WORK INSTRUCTIONS
All lines in the data that hold the word "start" need copying.

COLLECTED MATERIAL

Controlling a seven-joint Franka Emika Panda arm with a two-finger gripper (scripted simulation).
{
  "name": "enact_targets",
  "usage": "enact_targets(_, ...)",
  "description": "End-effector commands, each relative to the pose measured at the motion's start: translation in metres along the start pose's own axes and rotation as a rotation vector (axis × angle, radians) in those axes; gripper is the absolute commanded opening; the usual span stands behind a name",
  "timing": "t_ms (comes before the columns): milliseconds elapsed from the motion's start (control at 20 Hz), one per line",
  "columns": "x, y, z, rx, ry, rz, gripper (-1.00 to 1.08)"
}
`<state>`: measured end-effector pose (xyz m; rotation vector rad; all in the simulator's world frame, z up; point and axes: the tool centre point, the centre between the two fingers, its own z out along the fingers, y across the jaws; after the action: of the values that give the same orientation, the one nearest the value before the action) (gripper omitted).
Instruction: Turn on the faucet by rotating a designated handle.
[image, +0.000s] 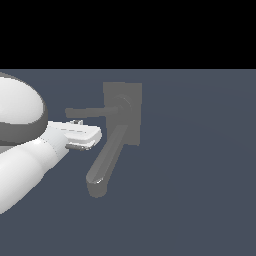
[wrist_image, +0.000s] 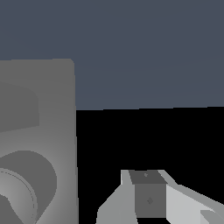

WRITTEN SOLUTION
  "description": "End-effector commands, each relative to the pose measured at the motion's start: translation in metres along the start pose's own axes and rotation as a rotation vector (axis × angle, radians) in those axes; gripper is the absolute commanded opening; the usual span stands behind a name",
  "timing": "t_ms (comes before the columns): milliseconds elapsed from the motion's start (control at 20 Hz), one per line",

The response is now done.